VMware (VMW) has been seeking growth by expanding its end-user computing segment and taking on competitor Citrix Systems (CTXS) in hot areas such as desktop virtualization and mobile device management. What are the big moves that VMware has been making, and will they help the company finally close the gap with Citrix?

Horizon 6 news
Among the big announcements that VMware has recently made in the end-user space, the most significant involves changes that are coming to Horizon, VMware's virtual and remote desktop platform. In particular, VMware announced that Horizon 6 will include support for remote desktop session host, or RDSH, and published apps.

VMware already has support for virtual desktop infrastructure, which is a powerful, yet complex and expensive system, for many businesses. Horizon now also supports Microsoft's RDSH, a more popular approach to remote desktops due to its lower requirements and costs. Starting with Horizon 6, the two solutions can now both be managed through the same platform, which also manages individual virtualized applications.

Why is this a big deal? Simply, it means that VMware is now providing a legitimate alternative to Citrix's core XenDesktop and XenApp products, which form the bulk of Citrix's mobile and desktop division that earned $1.5 billion in 2013. To make matters worse for Citrix, VMware has made it possible to run Horizon on top of Citrix's XenServer back-end, making it easier for current Citrix customers to try Horizon and possibly migrate to it.

AirWatch acquisition
The other piece of big news was VMware's acquisition of mobile-device-management, or MDM, provider AirWatch in February. MDM is a growing and fragmented market driven by the increasing use of mobile devices in enterprise environments, and IT's need to control and update all those devices. According to Forbes, MDM is estimated to become a $1.8 billion industry by 2016, and until it was acquired, AirWatch was the market leader.

Besides the direct revenue from AirWatch, the acquisition will provide VMware with an important addition to its portfolio of end-user products. Also, this is another jab at Citrix, which had its own acquisition in early 2013, buying MDM provider Zenprise and integrating its product to release XenMobile later in the year.

Odds and ends
VMware has made several other moves in end-user computing, which didn't cause as much of a stir as the Horizon 6 and AirWatch announcements, but do show the level of VMware's commitment. First, in March the company released Horizon DaaS, a desktop-as-a-service offering running on VMware's cloud. In terms of pricing and functionality, Horizon DaaS competes with Amazon.com's (AMZN 1.23%) DaaS product, WorkSpaces, which was released last November.

Also, VMware announced that it will be supporting NVIDIA's virtual GPU technology within the next year.
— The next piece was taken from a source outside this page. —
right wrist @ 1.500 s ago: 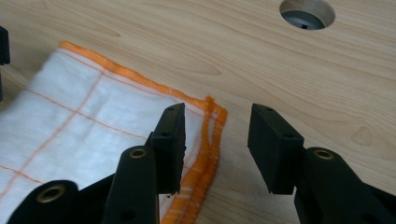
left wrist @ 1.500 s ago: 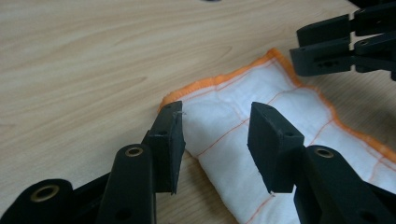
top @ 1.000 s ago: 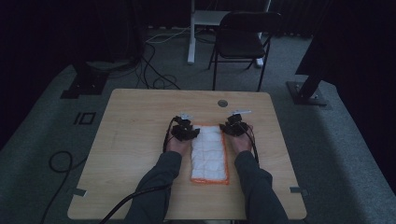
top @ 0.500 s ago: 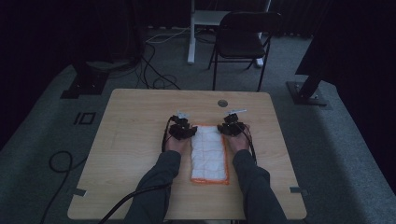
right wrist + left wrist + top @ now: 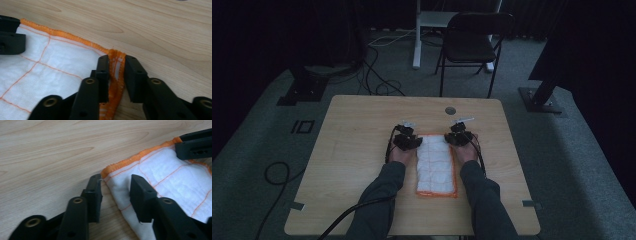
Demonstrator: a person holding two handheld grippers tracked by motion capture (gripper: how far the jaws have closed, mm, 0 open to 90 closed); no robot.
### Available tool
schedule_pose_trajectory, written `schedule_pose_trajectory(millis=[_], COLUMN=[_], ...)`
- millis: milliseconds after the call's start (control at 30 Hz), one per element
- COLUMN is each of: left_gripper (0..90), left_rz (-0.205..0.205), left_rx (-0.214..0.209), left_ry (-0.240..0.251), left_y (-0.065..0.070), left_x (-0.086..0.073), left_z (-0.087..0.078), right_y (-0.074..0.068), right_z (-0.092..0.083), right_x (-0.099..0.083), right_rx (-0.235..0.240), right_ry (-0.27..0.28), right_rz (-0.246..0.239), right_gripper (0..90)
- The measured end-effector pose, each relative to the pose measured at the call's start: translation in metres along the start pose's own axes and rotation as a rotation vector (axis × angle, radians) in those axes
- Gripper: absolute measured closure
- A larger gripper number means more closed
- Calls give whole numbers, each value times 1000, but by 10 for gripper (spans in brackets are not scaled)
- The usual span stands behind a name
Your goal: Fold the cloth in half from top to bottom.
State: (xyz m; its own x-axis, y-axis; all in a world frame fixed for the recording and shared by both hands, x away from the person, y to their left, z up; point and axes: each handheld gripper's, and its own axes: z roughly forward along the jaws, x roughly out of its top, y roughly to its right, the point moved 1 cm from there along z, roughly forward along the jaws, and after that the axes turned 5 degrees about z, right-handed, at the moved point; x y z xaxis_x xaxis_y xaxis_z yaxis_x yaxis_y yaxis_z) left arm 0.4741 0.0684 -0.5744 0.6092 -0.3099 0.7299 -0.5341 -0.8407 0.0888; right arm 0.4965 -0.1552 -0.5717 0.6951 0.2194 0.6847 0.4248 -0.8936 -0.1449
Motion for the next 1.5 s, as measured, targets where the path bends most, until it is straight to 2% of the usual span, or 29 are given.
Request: schedule_pose_trajectory(millis=[133,233,300,433,467,600,767,967,1133,1333,1500], left_gripper=[788,845,862,867,868,867,866,865,865,866,865], left_rz=[3,21,31,29,31,40,44,54,71,92,121], left_rx=[-14,-10,-6,-6,-3,2,-7,-23,-48,-63,-79], left_ry=[-21,-27,-26,-25,-8,7,53,66,100,126,147], left_y=[2,3,4,3,4,4,5,9,14,19,26], left_x=[2,3,4,4,6,10,20,21,15,9,1], left_z=[1,0,-1,-2,-4,-9,-19,-25,-38,-48,-59], right_y=[-3,-6,-7,-7,-7,-8,-7,-8,-6,-10,-13], right_z=[0,-1,-1,-3,-8,-13,-24,-31,-40,-51,-63], right_x=[-1,0,-1,0,3,6,12,12,3,-6,-17], right_rx=[8,-11,-17,-17,-12,-11,-6,3,48,65,95], right_ry=[-2,-2,6,19,33,49,85,99,132,152,180], right_rz=[-15,-45,-49,-57,-64,-75,-74,-77,-50,-80,-84], right_gripper=[848,862,865,866,866,866,866,866,865,865,865])
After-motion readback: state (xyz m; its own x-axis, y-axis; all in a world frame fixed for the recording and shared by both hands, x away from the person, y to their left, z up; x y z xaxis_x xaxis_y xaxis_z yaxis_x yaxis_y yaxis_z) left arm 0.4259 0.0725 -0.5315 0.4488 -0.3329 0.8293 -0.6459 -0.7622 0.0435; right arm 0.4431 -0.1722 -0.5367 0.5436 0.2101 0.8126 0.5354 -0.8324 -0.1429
This technology makes it feasible to provide GPU acceleration for virtualized graphics-intensive applications such as Photoshop or AutoCAD. Currently, only Citrix supports vGPU, but once VMWare gets in on it, the company will be able to compete for the estimated six-fold increase in workspace virtualization that vGPU will bring.

What this all means
After the Horizon 6 announcement, Citrix was quick to point out that its solutions still lead the market, and derided VMware's announcement as "press release messaging or 'checkbox' functionality." However, speaking on the first-quarter conference call, Citrix CEO Mark Templeton admitted that Citrix is "taking a number of direct shots from competitors."

It's true that Citrix's solutions still provide features that VMware's Horizon suite does not, but the gap is closing. Desktop and application virtualization requires a lot of IT investment, and it's unlikely that current Citrix customers will switch to Horizon immediately. But, for new customers, or current customers facing major and difficult upgrades, there is now an alternative to Citrix. Plus, since the end-user virtualization market is heating up, that's good news for VMware.